In the decades since Kettlewell’s experiments, scientists have counted tens of thousands of peppered moths. One 1977 paper alone listed data for 8,426 moths in southern Britain between 1952 and 1974. (R. C. Steward, “Industrial and non-industrial melanism in the peppered moth, Biston betularia,” Ecological Entomology 2, 1977, p. 236) Yet Table 6.1 reports only 47 moths found resting in the wild in 32 years. Does this tiny sample provide us with an accurate picture of peppered moths in general?

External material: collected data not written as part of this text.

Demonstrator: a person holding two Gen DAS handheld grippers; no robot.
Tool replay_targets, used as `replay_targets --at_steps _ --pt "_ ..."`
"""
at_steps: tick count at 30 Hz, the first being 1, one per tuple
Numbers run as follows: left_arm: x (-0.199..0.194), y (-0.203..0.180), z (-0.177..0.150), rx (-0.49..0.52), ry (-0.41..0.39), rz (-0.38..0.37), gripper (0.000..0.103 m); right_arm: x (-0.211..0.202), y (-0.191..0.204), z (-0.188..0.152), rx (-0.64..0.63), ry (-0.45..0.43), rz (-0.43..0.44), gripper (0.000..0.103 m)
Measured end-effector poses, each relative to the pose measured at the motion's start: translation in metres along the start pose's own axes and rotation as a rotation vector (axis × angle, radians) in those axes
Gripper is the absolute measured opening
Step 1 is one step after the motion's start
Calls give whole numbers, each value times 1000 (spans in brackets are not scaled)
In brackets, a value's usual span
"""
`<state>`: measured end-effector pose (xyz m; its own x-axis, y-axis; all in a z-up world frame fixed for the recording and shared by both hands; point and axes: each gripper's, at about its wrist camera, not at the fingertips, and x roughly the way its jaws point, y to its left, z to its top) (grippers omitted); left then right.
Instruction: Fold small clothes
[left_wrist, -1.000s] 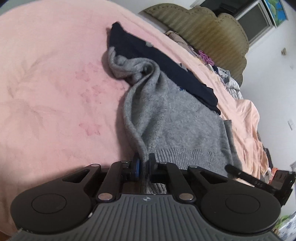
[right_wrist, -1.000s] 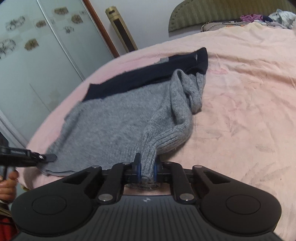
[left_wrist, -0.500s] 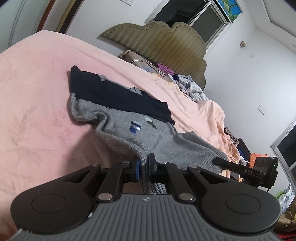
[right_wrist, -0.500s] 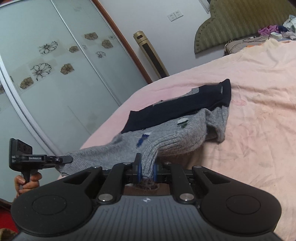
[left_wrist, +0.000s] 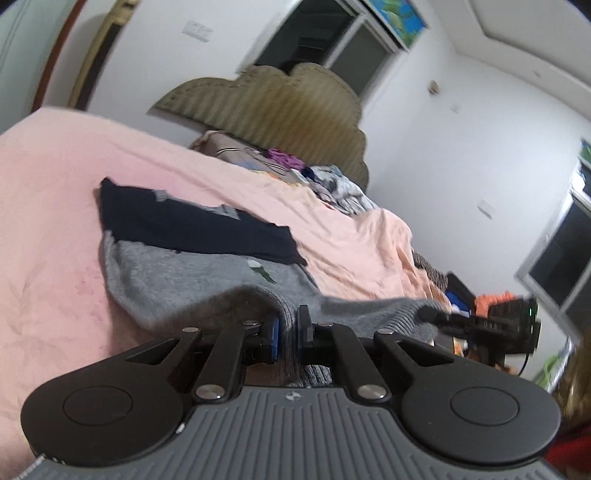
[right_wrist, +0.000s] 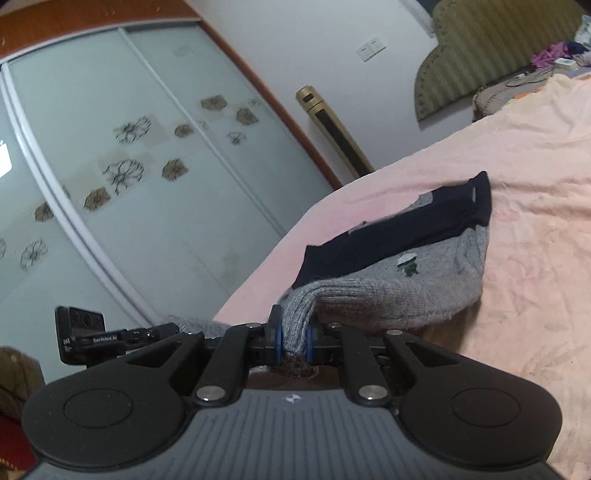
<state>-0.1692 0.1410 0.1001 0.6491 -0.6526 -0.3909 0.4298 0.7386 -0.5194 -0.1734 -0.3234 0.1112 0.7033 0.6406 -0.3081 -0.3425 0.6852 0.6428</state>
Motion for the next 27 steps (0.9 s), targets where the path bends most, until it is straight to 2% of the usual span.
replay_targets --at_steps 2,6,17,27 --pt "8 14 9 -70 -2 16 9 6 -12 4 57 -13 3 11" --pt "27 33 37 -147 -36 51 9 26 -31 20 107 -38 -10 12" --pt "81 43 111 -119 -88 185 9 85 -68 87 139 -117 -56 12" --pt "121 78 149 -169 -102 315 9 140 -102 116 153 -95 -123 12"
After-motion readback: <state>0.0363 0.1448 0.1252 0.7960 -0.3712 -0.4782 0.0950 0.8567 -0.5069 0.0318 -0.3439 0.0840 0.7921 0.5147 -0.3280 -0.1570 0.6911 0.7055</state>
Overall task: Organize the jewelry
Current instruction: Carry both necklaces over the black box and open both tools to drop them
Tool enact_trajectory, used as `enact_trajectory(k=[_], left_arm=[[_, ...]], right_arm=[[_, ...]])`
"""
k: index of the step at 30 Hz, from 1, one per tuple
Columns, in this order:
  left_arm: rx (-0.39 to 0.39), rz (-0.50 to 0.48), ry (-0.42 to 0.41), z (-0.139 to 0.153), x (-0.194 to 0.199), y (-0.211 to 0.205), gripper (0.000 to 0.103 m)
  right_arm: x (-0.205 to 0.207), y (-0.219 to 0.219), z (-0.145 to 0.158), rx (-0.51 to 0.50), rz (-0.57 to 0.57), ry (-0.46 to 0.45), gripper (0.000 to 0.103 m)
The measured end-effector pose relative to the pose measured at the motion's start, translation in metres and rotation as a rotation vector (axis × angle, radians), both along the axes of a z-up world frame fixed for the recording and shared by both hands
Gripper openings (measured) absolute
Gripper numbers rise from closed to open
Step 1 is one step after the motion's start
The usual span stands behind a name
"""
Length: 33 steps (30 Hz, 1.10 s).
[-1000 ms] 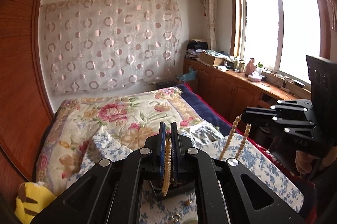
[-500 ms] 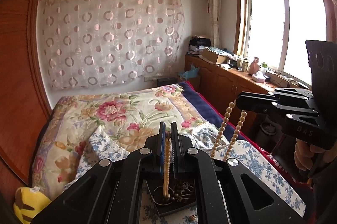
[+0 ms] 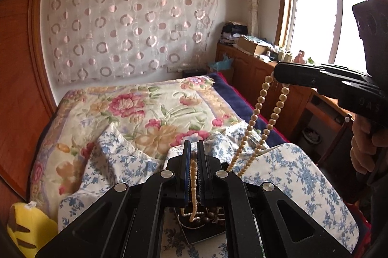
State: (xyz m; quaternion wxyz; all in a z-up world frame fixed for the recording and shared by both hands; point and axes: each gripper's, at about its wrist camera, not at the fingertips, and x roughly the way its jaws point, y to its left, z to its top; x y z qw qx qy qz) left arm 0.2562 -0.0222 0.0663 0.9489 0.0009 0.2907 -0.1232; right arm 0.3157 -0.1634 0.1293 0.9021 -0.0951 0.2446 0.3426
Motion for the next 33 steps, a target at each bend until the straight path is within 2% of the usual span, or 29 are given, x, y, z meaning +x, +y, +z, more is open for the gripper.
enact_trajectory(k=[6, 11, 14, 16, 18, 22, 27, 31, 33], left_arm=[[0.003, 0.003, 0.029, -0.011, 0.001, 0.003, 0.005], [0.003, 0.004, 0.051, -0.021, -0.002, 0.002, 0.005], [0.004, 0.002, 0.065, -0.027, -0.005, 0.001, 0.006], [0.008, -0.002, 0.068, -0.029, -0.008, 0.0, 0.014], [0.012, -0.001, 0.064, -0.03, -0.012, 0.0, 0.026], [0.006, 0.001, 0.081, -0.04, -0.025, 0.001, 0.03], [0.015, -0.003, 0.106, -0.055, -0.042, 0.0, 0.045], [0.033, -0.015, 0.13, -0.068, -0.058, -0.003, 0.048], [0.028, -0.021, 0.137, -0.074, -0.067, -0.002, 0.057]], right_arm=[[0.017, 0.012, -0.04, -0.024, 0.0, 0.074, 0.008], [0.023, 0.02, -0.087, -0.058, -0.012, 0.157, 0.009], [0.021, 0.026, -0.101, -0.069, -0.011, 0.176, 0.009], [0.018, 0.029, -0.106, -0.077, -0.009, 0.182, 0.009], [0.018, 0.029, -0.108, -0.077, -0.014, 0.186, 0.01], [0.011, 0.024, -0.11, -0.067, -0.009, 0.192, 0.01], [-0.007, 0.017, -0.111, -0.069, -0.013, 0.182, 0.01], [-0.031, 0.006, -0.115, -0.069, -0.007, 0.186, 0.01], [-0.047, -0.001, -0.12, -0.071, -0.002, 0.192, 0.01]])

It turns out that it is extremely difficult to find resting peppered moths in the wild. Peppered moths fly at night (which is when tens of thousands have found their way into researcher’s traps over the years), and they rest during the day. In 1985 three scientists reported that “all we have observed is where the moths do not spend the day. In 25 years we have only found two betularia on the tree trunks or walls adjacent to our traps.” (C. A. Clarke et al., Biological Journal of the Linnean Society 26, 1985, p. 197) The reason resting moths have been so hard to find is that they probably hide beneath higher branches where they cannot be easily seen. According to one expert: “In nature, Biston betularia probably rest high up in the canopies, on the under surfaces of horizontal branches.” (Kauri Mikkola, Biological Journal of the Linnean Society 21, 1984, p. 409)

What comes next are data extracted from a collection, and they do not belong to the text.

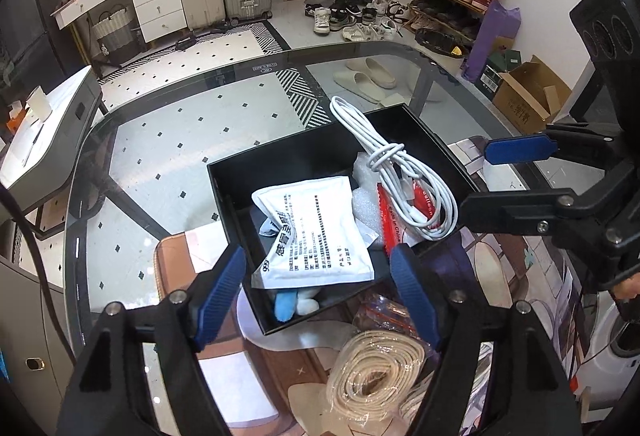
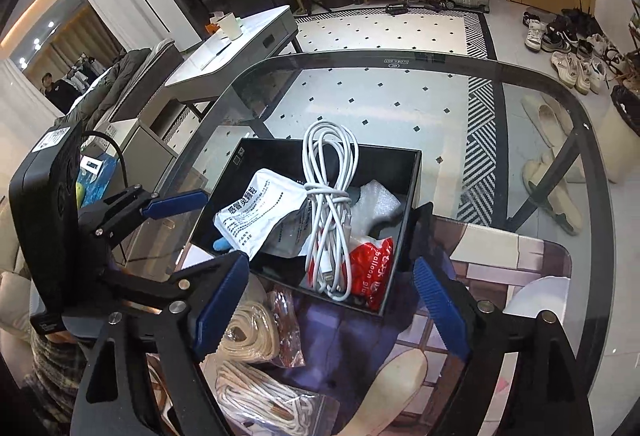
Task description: Organize soft objects
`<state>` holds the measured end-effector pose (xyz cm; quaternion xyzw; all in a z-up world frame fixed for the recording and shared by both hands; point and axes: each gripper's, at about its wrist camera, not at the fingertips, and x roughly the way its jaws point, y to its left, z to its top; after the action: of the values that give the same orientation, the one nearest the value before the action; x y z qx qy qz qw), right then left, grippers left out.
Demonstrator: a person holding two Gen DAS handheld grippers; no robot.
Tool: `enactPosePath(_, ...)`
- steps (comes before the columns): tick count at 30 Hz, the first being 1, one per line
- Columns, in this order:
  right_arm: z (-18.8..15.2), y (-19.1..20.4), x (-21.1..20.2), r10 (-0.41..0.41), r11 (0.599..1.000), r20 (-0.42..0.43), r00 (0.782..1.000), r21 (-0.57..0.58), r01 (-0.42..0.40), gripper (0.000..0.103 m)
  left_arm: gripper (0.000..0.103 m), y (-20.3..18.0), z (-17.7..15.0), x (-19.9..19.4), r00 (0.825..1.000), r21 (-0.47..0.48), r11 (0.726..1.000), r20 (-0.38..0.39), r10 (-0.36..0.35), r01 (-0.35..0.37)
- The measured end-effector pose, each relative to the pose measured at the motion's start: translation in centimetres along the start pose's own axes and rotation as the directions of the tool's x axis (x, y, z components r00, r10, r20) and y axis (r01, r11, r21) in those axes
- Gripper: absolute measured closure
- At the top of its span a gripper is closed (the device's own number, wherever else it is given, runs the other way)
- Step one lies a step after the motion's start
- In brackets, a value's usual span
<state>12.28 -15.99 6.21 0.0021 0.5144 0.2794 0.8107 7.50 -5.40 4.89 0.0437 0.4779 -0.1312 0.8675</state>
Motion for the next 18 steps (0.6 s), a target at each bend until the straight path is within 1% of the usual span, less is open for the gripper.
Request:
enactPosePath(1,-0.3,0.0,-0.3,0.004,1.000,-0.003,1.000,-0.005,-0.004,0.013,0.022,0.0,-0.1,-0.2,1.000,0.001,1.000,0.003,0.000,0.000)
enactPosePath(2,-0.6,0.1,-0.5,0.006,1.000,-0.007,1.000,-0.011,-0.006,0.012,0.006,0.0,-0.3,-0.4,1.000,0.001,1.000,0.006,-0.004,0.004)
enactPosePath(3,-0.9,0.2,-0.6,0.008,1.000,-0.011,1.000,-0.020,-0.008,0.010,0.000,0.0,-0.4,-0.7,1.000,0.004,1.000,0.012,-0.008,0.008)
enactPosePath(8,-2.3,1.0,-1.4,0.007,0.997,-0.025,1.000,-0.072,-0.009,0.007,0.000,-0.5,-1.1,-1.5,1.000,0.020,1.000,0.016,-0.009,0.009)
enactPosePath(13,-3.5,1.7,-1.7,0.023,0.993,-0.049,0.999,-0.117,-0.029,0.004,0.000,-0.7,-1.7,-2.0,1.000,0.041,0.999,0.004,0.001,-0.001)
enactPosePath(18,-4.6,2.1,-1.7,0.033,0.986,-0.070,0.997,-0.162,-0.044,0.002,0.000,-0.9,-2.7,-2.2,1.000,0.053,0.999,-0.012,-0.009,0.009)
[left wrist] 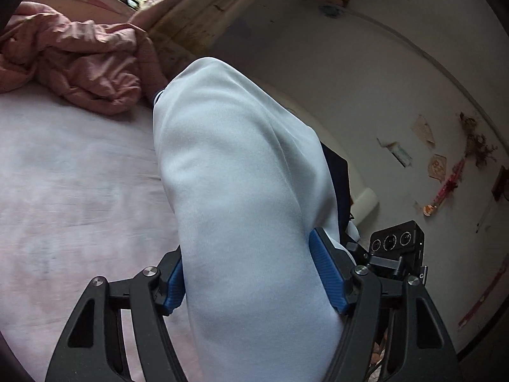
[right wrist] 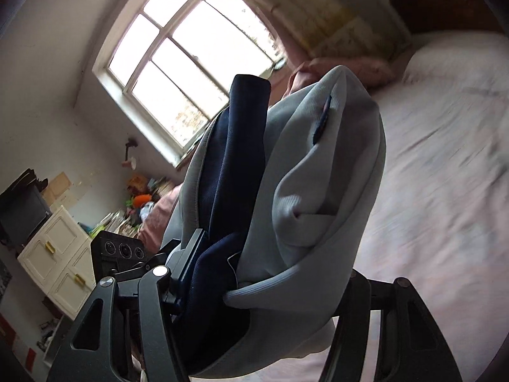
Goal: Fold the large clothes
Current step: 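Carry the bundle with both tools onto the black garment by the headboard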
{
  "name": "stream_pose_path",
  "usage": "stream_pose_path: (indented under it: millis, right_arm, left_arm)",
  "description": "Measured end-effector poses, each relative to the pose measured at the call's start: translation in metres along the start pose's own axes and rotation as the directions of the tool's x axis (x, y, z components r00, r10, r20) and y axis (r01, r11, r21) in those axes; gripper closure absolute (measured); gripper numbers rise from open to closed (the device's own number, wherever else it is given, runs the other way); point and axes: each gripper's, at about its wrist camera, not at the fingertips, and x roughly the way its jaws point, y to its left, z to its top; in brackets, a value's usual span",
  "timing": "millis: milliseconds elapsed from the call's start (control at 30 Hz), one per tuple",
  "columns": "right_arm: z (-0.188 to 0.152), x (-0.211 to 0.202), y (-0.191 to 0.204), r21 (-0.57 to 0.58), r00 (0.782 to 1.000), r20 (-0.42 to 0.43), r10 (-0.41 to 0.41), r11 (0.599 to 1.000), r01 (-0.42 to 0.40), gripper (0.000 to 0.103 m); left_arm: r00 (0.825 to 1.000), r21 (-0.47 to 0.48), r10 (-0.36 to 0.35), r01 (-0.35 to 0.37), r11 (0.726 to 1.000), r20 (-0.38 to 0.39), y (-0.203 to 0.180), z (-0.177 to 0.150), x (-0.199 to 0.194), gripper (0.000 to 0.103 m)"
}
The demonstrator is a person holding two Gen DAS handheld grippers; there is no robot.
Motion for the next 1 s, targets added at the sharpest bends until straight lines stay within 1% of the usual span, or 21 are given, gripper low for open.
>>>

So how can we determine what percentage of peppered moths rest in exposed positions where camouflage is likely to affect their survival? Surely not by doing statistics only on those moths found resting where they were sufficiently exposed to be spotted from the ground. That would be a bit like trying to determine what percentage of fish in the sea are visible to predatory birds by doing statistics only on those that can be spotted from a boat.
Table 6.1 lists only 47 of the tens of thousands of peppered moths that have been studied in the past few decades. This sample is obviously biased toward moths that were easily spotted by observers on the ground, and biased against moths that were hiding in the canopies. Even if all the moths in Table 6.1 (not just 13% or 26% or 68%) had been found on tree trunks, they would still represent less than 1% of all peppered moths counted during the same period.

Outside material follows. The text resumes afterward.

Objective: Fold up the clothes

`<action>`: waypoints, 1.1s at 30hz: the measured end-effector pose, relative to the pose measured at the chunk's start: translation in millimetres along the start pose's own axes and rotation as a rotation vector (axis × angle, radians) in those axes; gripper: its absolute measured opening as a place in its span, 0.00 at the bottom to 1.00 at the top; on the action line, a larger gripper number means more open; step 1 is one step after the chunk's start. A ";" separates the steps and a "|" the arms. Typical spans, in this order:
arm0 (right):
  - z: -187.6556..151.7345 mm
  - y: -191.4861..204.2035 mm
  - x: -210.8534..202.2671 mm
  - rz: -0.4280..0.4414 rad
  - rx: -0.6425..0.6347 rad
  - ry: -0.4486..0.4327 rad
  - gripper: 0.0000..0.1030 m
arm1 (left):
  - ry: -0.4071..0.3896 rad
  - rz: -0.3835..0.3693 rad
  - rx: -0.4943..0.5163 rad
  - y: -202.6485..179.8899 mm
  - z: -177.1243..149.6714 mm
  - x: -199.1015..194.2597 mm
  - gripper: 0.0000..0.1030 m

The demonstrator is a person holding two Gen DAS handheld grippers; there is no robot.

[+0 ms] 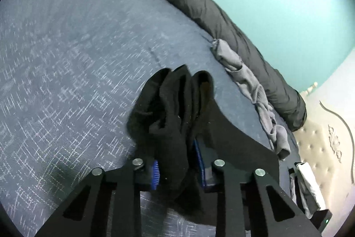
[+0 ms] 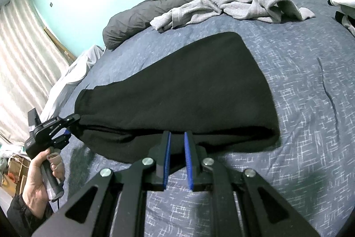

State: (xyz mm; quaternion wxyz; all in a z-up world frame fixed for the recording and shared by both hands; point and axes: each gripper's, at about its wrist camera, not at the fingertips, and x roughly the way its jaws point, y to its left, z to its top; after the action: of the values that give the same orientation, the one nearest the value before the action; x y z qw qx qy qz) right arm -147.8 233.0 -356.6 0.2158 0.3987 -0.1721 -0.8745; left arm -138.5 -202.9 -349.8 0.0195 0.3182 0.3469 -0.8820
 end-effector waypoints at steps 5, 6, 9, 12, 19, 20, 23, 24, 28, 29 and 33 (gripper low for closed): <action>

Majerus, of course, does not claim that Table 6.1 represents an unbiased sample. In fact, he concludes from his extensive knowledge of the data that “peppered moths do not naturally rest in exposed positions on tree trunks.” (p. 121)
But Miller ignores Majerus’s expert opinion and teases inflated numbers from an unrepresentative data set. Miller thereby proves not that peppered moths normally rest on tree trunks, but that Benjamin Disraeli was right: There are lies, damn lies, and statistics.